WHAT YOU SHOULD DO.
For every line in the records that has the word "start", make a copy.

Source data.
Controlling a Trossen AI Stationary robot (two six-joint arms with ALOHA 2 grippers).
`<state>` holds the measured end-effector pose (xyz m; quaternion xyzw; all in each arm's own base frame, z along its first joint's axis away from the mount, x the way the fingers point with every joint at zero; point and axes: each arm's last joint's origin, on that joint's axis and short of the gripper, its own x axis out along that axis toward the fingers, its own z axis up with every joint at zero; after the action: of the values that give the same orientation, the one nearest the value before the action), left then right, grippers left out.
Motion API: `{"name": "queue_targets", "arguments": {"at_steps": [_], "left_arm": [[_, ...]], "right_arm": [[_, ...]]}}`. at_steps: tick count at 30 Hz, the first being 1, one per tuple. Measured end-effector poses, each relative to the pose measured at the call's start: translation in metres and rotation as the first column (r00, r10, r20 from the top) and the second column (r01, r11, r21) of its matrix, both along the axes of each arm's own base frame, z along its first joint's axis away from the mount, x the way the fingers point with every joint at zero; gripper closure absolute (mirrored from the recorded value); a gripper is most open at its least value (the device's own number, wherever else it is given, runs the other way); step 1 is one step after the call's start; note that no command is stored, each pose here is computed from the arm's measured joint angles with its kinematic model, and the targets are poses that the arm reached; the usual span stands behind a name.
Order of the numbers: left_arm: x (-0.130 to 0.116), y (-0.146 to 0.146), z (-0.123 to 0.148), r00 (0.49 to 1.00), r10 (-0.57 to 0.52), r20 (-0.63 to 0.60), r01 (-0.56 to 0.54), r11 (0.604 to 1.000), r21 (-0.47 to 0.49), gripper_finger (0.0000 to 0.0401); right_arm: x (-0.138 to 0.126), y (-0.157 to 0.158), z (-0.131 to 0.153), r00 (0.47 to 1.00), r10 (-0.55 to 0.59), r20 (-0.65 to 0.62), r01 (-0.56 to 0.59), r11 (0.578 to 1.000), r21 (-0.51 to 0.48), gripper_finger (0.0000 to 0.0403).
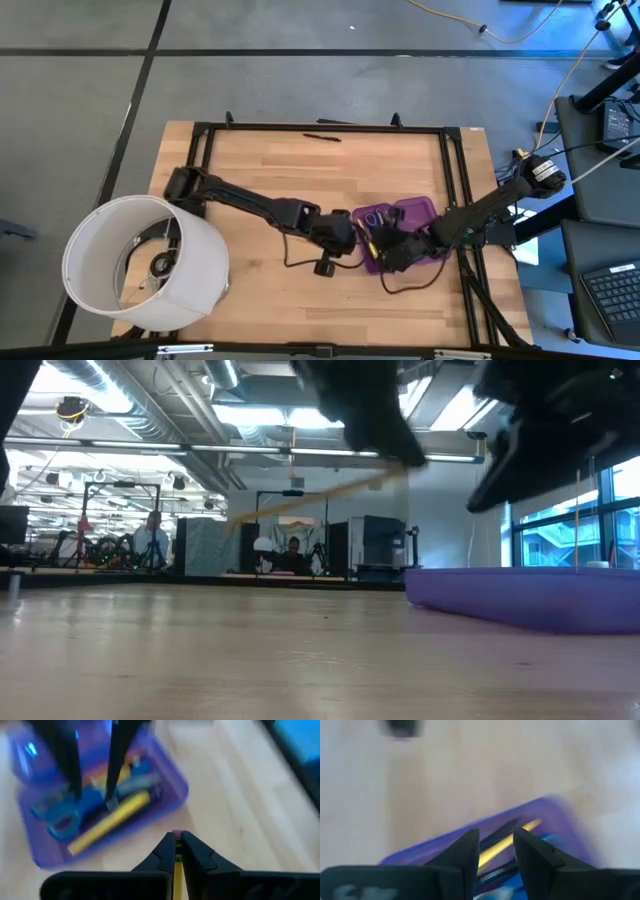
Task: Pick & place school supplies into a supply box
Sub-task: Put the pencil into the supply box
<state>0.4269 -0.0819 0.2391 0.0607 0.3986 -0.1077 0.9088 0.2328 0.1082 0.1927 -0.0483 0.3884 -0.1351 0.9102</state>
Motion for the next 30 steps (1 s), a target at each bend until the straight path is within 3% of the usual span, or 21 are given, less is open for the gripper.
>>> {"name": "queue_targets", "arguments": {"at_steps": [3, 8, 12, 18, 23, 30], "left_arm": [[-0.006, 0.001, 0.028, 0.993, -0.028, 0.112, 0.027, 1.0, 0.01, 0.0394], [-0.011, 0.001, 0.06, 0.96, -0.08, 0.269, 0.079, 0.997, 0.015, 0.0394], [-0.012, 0.0, 0.078, 0.913, -0.136, 0.384, 0.148, 0.989, -0.002, 0.0394], [-0.01, -0.005, 0.087, 0.854, -0.22, 0.472, 0.258, 0.966, -0.017, 0.0392], [-0.009, -0.005, 0.09, 0.828, -0.238, 0.508, 0.273, 0.962, 0.005, 0.0393], [-0.007, -0.006, 0.097, 0.779, -0.256, 0.572, 0.304, 0.953, 0.013, 0.039]], "right_arm": [[0.0, 0.003, 0.003, 0.999, -0.001, 0.051, 0.007, 0.994, -0.105, 0.0279], [0.007, 0.01, 0.004, 0.981, 0.146, 0.13, -0.136, 0.987, -0.081, 0.0279], [0.01, 0.012, 0.0, 0.921, 0.252, 0.297, -0.214, 0.965, -0.152, 0.0279], [0.004, 0.002, -0.002, 0.79, 0.274, 0.548, -0.206, 0.961, -0.184, 0.0279], [0.0, 0.005, -0.004, 0.718, 0.407, 0.564, -0.347, 0.912, -0.217, 0.0279], [0.007, 0.008, 0.011, 0.669, 0.42, 0.613, -0.36, 0.905, -0.228, 0.0278]]}}
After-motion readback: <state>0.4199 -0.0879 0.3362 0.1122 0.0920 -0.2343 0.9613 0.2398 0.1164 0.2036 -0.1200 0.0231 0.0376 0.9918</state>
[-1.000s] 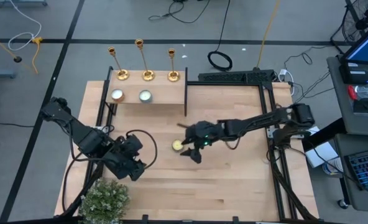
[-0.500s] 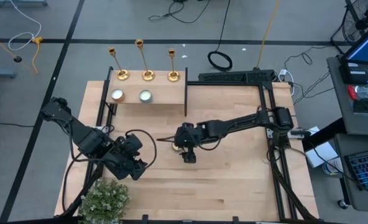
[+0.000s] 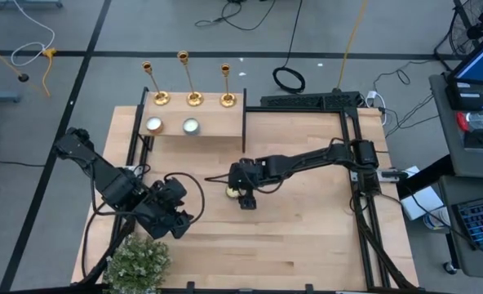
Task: Pick & Place candle stick holders
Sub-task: Put the white scented candle on the shelf
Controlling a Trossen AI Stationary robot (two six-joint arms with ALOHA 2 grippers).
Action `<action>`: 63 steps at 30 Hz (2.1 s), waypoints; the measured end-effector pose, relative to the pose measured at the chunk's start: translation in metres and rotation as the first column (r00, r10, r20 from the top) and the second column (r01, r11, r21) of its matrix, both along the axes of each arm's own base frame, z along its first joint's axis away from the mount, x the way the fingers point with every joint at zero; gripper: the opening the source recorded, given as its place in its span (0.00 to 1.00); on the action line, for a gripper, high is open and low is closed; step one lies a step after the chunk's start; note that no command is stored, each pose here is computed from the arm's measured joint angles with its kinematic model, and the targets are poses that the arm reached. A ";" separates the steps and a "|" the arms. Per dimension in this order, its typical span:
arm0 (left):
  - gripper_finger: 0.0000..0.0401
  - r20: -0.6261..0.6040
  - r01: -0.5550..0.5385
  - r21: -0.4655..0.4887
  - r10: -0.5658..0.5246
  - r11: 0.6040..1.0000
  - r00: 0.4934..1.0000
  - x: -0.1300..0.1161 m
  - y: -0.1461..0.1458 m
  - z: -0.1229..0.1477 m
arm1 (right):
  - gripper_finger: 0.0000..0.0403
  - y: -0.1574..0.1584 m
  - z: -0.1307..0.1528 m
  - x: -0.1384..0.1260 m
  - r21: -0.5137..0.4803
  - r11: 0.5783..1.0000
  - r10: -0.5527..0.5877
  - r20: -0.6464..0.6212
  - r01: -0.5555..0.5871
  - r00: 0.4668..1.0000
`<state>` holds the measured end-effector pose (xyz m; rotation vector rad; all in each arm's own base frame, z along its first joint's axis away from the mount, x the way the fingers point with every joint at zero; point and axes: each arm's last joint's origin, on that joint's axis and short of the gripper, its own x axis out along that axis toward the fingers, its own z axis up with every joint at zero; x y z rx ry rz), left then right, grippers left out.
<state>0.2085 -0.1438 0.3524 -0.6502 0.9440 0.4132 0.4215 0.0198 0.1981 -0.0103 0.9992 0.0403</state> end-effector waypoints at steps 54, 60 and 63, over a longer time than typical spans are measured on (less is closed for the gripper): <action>0.71 0.037 -0.002 -0.023 0.003 1.000 0.999 0.005 0.000 0.002 | 0.88 0.011 -0.057 0.022 0.112 0.992 -0.063 -0.019 0.064 0.998; 0.71 0.036 0.004 -0.019 -0.003 1.000 0.999 0.005 0.000 0.002 | 0.88 0.007 -0.058 0.022 0.135 0.985 -0.106 -0.029 0.109 0.994; 0.71 0.036 0.008 -0.016 -0.007 1.000 0.999 0.005 0.000 0.002 | 0.86 0.006 -0.058 0.022 0.138 0.983 -0.118 -0.035 0.122 0.992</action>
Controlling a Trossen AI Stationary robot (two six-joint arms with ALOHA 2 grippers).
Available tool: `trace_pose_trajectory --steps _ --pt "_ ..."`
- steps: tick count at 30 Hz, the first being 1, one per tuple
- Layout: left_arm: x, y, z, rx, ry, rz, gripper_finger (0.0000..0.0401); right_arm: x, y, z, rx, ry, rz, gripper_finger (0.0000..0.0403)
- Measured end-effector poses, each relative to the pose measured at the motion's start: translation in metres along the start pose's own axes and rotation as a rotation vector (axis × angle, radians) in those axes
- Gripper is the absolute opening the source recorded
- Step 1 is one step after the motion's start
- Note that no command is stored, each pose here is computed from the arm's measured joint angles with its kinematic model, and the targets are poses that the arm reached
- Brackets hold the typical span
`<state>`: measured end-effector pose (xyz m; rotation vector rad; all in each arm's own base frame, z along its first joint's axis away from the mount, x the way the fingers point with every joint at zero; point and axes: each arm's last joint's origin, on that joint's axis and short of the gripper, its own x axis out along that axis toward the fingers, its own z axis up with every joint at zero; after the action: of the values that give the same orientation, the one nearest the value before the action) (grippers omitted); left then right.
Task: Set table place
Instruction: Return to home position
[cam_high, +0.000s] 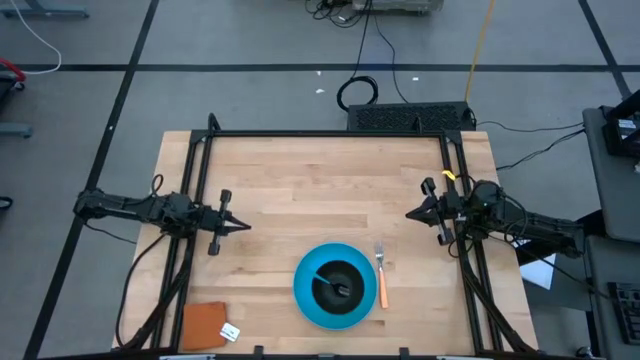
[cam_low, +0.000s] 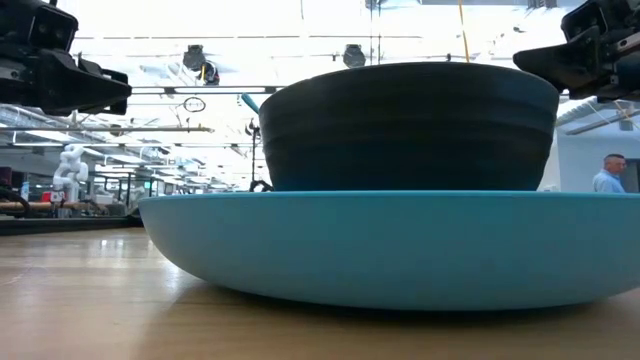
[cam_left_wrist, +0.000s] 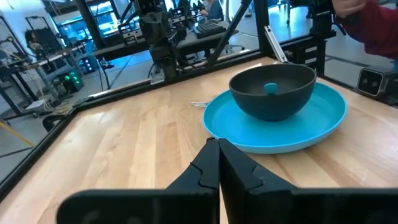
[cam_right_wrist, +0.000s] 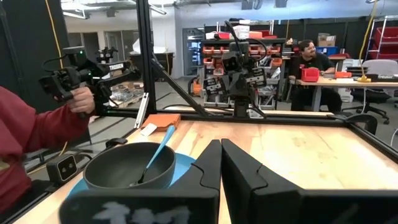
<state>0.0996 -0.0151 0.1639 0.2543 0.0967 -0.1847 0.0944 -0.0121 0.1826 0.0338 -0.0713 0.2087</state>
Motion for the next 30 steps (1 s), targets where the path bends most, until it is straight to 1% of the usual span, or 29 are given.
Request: trace_pose_trajectory --steps 7,12,15,21,28,30 --pt "0.0000 0.0003 0.0002 -0.001 -0.001 0.010 0.0008 0.0000 -0.0001 0.0008 -0.002 -0.009 -0.003 0.0000" --pt "0.0000 0.0003 0.0003 -0.034 -0.001 0.012 0.0003 0.0000 0.0000 0.0023 -0.010 -0.024 -0.003 0.0000" --pt "0.0000 0.0004 0.0000 -0.042 0.003 0.015 0.0012 0.0000 0.0001 0.0028 -0.017 -0.029 -0.002 0.0000" --pt "-0.0002 0.0025 0.0000 -0.048 0.015 0.083 0.0027 0.0000 0.0001 0.0040 -0.026 -0.040 -0.002 0.0000" --pt "-0.0002 0.0028 -0.0001 -0.042 0.018 0.093 0.0018 -0.0001 0.0003 0.0058 -0.061 -0.057 -0.003 0.0000" --pt "-0.0002 0.0029 -0.0001 -0.042 0.019 0.099 0.0012 -0.0002 0.0003 0.0059 -0.049 -0.058 -0.002 0.0000"
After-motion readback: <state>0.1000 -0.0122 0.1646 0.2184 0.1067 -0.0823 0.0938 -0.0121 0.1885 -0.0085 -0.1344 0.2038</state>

EXPECTED ANSWER.
Motion API: `{"name": "queue_targets", "arguments": {"at_steps": [_], "left_arm": [[_, ...]], "right_arm": [[_, ...]]}}`. at_steps: tick count at 30 Hz, the first being 1, one per tuple. Measured end-effector poses, each relative to the pose measured at the call's start: translation in metres and rotation as the first column (r00, r10, r20 from the top) and the second column (r01, r11, r21) of its matrix, both along the axes of each arm's own base frame, z along its first joint's axis away from the mount, x the way the fingers point with every joint at zero; gripper closure absolute (mirrored from the recorded value); a gripper is most open at its least value (the device's own number, wherever else it is given, runs the other way); step 1 is one step after the call's start; note that no command is stored, each pose here is computed from the arm's measured joint angles with its kinematic model, and the targets are poses that the arm reached; the usual span stands behind a name.
Action `<action>`: 63 steps at 30 Hz (2.1 s), waypoints; the measured end-effector pose, relative to the pose measured at the chunk's start: translation in metres and rotation as the first column (r00, r10, r20 from the top) and the second column (r01, r11, r21) of its matrix, both along the axes of each arm's own base frame, z along its first joint's axis away from the mount, x the way the fingers point with every joint at zero; gripper: the opening the source recorded, given as its place in its span (0.00 to 1.00); on the action line, for a gripper, high is open and low is closed; step one lies a step after the chunk's start; note that no command is stored, each pose here is computed from the arm's measured joint angles with its kinematic model, and the targets are poses that the arm reached. A ";" separates the steps and a "|" the arms. Per dimension in this order, its typical span:
- Measured end-effector poses, each relative to the pose measured at the motion's start: translation in metres along the start pose's own axes and rotation as a rotation vector (axis × angle, radians) in those axes
- Step 1 is one step after the motion's start

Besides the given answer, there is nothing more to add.